TASK DESCRIPTION
When the line containing "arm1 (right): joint" is reached, include it and end there; set down verbatim every line before it, starting at the top of the records.

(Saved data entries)

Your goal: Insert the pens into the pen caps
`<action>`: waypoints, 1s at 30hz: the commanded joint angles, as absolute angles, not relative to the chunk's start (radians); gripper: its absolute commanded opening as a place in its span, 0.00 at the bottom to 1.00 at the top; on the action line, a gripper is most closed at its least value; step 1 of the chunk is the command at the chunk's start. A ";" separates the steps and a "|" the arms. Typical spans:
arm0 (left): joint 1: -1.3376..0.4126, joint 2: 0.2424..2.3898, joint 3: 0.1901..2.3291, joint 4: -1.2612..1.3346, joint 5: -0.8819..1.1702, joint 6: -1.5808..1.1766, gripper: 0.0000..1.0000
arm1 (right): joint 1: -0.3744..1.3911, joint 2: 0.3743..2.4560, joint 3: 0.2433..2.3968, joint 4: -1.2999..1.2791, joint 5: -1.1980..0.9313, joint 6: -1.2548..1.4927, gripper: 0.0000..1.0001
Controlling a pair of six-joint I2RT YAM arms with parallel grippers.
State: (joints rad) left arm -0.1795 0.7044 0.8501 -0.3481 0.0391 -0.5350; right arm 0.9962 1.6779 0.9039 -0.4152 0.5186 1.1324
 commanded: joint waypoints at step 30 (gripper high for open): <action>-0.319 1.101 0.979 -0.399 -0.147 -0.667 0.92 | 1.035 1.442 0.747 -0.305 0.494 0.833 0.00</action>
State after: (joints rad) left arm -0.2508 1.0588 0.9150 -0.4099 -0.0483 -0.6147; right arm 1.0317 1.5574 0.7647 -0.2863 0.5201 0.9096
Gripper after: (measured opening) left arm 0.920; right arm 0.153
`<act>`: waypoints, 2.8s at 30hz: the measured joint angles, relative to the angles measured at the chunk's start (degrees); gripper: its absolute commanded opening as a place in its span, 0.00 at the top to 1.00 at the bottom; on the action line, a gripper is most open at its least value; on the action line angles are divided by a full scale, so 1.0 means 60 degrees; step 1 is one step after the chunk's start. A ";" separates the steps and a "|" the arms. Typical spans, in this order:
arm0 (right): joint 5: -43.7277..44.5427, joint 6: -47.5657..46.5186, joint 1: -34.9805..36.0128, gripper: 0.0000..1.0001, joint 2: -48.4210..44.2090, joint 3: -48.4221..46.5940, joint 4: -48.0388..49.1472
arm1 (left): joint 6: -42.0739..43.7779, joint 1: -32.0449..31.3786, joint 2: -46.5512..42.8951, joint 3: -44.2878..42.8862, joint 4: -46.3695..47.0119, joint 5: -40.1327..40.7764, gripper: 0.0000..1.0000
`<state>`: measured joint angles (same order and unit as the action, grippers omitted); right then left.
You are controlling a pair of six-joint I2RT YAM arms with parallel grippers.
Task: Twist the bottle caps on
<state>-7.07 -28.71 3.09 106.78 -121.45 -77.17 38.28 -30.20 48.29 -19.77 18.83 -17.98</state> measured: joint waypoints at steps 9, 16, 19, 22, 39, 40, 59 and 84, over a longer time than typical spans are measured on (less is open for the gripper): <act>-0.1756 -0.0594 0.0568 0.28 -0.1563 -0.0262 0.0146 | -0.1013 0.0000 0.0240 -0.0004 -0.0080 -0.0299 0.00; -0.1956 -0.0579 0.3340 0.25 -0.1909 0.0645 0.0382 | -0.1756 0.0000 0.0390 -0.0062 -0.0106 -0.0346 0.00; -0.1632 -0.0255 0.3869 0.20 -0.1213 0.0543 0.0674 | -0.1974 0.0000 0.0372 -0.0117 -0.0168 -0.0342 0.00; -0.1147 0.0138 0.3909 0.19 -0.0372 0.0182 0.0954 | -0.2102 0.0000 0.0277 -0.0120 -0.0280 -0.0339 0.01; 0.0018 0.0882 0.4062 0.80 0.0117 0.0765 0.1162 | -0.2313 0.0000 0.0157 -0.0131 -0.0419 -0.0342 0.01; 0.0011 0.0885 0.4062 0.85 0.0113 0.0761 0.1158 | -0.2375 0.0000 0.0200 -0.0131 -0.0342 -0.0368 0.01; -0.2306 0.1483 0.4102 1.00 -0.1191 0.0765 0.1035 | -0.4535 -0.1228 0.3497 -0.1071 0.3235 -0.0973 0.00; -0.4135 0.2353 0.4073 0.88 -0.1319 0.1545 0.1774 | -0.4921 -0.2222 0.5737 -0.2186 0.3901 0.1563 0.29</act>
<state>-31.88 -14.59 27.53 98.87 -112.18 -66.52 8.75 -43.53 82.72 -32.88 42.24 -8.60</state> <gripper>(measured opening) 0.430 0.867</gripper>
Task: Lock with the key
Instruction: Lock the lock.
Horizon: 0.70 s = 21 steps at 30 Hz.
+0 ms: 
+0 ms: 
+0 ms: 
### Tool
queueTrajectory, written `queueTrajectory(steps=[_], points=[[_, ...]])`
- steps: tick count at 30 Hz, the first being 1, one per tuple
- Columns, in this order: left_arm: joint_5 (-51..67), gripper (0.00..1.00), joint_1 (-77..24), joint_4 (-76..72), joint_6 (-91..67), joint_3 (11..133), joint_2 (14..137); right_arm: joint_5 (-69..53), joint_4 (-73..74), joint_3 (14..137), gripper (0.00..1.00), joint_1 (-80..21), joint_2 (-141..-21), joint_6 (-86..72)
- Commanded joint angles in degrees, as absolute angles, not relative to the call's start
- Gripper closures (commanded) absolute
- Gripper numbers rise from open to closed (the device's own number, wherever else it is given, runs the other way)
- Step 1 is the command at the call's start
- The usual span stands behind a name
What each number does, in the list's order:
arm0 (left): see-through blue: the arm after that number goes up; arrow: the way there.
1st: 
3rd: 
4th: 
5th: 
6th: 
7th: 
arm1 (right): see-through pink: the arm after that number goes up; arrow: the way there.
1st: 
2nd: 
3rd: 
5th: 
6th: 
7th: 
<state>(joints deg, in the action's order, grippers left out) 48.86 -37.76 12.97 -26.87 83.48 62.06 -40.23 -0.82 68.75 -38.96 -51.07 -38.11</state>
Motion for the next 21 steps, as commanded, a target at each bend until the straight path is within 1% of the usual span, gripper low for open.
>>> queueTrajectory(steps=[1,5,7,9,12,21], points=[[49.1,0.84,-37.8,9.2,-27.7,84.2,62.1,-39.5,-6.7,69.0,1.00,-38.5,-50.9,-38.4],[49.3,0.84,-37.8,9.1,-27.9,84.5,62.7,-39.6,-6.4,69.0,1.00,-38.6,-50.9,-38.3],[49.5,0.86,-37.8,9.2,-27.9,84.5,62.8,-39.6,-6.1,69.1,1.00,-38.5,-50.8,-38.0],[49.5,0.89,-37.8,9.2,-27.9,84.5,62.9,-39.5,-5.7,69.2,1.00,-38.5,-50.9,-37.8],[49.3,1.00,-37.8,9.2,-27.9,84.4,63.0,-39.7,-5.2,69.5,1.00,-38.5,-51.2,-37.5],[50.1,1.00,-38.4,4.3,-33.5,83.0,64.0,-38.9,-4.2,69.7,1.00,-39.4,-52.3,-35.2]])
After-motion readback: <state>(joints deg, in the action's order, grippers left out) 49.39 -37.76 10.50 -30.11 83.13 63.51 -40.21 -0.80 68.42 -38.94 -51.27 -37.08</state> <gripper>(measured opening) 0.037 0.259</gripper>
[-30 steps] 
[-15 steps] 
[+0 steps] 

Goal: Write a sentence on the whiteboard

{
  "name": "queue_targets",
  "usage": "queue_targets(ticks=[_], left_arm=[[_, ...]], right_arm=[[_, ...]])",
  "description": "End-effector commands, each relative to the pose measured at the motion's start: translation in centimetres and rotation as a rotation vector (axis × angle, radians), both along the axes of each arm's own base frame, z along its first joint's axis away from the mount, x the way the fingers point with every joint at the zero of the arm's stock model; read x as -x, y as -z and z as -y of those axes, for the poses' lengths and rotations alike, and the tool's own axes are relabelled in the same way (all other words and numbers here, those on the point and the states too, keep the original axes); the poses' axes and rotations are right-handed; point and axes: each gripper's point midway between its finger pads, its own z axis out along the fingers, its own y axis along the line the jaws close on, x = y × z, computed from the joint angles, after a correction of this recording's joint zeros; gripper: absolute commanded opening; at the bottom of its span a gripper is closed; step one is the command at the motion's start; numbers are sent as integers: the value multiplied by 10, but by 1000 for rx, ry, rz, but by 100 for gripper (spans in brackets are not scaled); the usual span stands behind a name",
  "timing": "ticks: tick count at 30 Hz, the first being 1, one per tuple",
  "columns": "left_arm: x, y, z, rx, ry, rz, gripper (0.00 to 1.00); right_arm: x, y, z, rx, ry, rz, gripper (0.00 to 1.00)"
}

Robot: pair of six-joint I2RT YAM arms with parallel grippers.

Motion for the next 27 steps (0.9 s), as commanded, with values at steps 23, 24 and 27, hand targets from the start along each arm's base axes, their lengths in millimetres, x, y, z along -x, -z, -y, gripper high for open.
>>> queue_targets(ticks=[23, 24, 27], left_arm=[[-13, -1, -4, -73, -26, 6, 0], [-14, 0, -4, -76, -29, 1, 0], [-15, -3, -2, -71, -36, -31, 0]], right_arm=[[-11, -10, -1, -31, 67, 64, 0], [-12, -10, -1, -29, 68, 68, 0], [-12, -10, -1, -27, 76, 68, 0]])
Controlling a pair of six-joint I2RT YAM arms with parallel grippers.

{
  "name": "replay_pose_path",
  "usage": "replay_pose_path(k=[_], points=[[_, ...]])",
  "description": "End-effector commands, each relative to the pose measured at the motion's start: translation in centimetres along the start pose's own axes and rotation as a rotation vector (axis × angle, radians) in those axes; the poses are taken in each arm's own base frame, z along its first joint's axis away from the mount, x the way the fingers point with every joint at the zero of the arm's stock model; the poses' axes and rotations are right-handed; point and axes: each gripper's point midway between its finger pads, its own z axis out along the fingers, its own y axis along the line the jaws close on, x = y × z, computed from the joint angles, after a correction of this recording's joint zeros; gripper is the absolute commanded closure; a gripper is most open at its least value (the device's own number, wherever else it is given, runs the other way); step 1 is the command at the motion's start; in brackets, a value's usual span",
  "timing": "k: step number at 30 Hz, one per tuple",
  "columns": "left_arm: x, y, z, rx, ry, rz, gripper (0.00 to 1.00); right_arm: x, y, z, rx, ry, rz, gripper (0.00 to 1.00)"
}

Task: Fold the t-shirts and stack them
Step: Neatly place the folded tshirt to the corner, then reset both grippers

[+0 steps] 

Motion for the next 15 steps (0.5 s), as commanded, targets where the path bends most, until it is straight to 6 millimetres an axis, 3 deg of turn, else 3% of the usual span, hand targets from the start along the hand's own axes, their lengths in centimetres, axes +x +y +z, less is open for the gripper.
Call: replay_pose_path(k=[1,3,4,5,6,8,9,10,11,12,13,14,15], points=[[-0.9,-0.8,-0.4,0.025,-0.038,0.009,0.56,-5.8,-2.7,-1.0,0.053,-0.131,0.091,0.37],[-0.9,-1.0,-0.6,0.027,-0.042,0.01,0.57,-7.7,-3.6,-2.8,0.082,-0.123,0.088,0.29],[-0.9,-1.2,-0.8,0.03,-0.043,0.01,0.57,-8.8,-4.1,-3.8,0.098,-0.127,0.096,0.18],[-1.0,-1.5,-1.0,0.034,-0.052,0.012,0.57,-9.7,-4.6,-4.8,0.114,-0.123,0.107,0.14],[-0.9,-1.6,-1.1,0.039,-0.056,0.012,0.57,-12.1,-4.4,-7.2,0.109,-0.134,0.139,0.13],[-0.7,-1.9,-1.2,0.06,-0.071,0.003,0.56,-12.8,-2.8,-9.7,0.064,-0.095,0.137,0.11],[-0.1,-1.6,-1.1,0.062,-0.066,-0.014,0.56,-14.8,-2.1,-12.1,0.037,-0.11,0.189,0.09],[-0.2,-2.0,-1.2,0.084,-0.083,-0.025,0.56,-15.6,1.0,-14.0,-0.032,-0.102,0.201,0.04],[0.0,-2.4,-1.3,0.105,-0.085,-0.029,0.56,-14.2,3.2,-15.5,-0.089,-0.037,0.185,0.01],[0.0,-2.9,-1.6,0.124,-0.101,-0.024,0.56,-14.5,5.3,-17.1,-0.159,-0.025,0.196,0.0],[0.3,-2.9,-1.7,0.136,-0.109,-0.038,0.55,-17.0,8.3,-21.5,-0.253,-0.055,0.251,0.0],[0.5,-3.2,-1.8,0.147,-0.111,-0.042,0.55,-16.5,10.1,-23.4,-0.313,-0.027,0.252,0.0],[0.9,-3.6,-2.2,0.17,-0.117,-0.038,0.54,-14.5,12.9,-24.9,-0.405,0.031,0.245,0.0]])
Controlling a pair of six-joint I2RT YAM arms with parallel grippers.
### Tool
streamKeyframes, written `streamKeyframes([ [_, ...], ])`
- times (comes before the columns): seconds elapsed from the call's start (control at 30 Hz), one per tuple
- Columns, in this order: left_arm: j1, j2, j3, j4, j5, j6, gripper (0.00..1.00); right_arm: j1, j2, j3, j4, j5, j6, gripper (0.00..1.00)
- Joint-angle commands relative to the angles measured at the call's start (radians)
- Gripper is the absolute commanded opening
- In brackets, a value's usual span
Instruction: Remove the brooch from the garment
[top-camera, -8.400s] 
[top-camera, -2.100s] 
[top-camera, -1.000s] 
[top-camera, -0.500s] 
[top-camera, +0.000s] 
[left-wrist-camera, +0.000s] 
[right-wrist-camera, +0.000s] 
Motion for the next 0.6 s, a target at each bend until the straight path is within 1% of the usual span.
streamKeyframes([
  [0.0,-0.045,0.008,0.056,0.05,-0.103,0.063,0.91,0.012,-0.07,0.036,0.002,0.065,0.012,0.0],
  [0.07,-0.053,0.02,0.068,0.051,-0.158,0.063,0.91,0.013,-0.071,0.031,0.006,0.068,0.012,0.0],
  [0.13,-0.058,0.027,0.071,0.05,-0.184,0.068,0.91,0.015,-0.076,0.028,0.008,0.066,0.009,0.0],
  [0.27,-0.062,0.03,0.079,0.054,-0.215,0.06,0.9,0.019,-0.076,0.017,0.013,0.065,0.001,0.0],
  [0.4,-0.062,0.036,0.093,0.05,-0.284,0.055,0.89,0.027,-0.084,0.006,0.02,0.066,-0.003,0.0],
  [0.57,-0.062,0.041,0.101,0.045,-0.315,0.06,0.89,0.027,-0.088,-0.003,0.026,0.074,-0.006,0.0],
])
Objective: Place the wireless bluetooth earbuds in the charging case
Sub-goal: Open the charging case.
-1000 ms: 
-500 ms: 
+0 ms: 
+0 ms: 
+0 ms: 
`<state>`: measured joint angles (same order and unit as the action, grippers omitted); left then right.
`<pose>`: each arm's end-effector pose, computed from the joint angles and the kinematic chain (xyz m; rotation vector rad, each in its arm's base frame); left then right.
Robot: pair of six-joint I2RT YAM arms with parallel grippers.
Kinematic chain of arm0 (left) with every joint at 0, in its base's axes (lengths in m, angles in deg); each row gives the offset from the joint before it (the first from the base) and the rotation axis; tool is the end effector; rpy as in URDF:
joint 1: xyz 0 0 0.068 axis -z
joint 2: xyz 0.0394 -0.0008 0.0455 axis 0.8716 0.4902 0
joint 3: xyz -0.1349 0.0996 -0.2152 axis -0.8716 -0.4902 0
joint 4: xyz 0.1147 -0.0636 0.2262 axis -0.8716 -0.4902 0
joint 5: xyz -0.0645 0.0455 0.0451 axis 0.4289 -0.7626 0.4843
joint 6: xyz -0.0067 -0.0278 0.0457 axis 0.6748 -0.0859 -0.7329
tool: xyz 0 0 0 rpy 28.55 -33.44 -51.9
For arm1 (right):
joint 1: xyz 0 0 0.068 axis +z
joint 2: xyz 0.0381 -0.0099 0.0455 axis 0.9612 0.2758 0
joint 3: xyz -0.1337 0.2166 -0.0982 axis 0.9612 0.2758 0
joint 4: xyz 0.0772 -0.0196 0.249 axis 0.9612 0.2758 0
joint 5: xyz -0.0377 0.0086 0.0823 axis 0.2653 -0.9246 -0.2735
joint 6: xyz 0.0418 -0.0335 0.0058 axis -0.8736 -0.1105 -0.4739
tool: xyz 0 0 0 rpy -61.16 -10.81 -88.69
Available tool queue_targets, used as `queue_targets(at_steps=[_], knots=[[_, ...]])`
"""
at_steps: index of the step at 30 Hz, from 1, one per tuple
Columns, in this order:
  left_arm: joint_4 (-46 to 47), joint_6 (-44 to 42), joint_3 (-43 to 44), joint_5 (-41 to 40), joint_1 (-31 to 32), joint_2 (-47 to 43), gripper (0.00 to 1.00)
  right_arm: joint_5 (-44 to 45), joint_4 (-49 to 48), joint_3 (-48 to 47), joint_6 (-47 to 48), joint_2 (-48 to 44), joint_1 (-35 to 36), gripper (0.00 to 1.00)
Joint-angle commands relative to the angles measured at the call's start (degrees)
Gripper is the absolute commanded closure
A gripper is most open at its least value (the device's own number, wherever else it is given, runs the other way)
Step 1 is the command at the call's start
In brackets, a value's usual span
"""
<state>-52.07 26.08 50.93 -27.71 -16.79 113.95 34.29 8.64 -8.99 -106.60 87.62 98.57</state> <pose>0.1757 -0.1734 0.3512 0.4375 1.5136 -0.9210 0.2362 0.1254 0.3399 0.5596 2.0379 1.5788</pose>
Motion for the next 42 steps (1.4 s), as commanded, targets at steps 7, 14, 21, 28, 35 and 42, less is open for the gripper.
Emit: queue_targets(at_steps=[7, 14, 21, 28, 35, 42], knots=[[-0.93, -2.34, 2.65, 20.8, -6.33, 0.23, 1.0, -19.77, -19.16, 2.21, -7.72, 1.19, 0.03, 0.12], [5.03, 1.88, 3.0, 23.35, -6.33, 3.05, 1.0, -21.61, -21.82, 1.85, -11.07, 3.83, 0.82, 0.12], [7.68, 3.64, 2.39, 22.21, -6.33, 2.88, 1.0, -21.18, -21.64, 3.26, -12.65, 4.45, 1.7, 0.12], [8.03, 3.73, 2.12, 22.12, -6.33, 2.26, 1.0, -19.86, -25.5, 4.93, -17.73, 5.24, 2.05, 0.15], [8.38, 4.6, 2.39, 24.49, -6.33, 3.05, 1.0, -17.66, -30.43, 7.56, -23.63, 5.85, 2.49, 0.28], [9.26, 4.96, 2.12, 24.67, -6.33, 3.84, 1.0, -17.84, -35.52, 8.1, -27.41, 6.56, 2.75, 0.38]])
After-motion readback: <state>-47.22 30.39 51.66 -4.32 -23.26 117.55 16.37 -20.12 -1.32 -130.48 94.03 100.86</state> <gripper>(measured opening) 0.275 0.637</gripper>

TASK RESULT
Your goal: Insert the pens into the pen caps
`<action>`: waypoints, 1s at 30hz: the commanded joint angles, as absolute angles, not relative to the chunk's start (radians); gripper: its absolute commanded opening as a place in its span, 0.00 at the bottom to 1.00 at the top; on the action line, a gripper is most closed at its least value; step 1 of the chunk is the command at the chunk's start. A ";" separates the steps and a "|" the arms. Typical spans:
arm0 (left): joint 1: -1.3376..0.4126, joint 2: 0.2424..2.3898, joint 3: 0.1901..2.3291, joint 4: -1.2612..1.3346, joint 5: -0.8819..1.1702, joint 6: -1.5808..1.1766, gripper: 0.0000..1.0000
arm1 (right): joint 1: -0.3744..1.3911, joint 2: 0.3743..2.4560, joint 3: 0.2433..2.3968, joint 4: -1.2999..1.2791, joint 5: -1.1980..0.9313, joint 6: -1.2548..1.4927, gripper: 0.0000..1.0001

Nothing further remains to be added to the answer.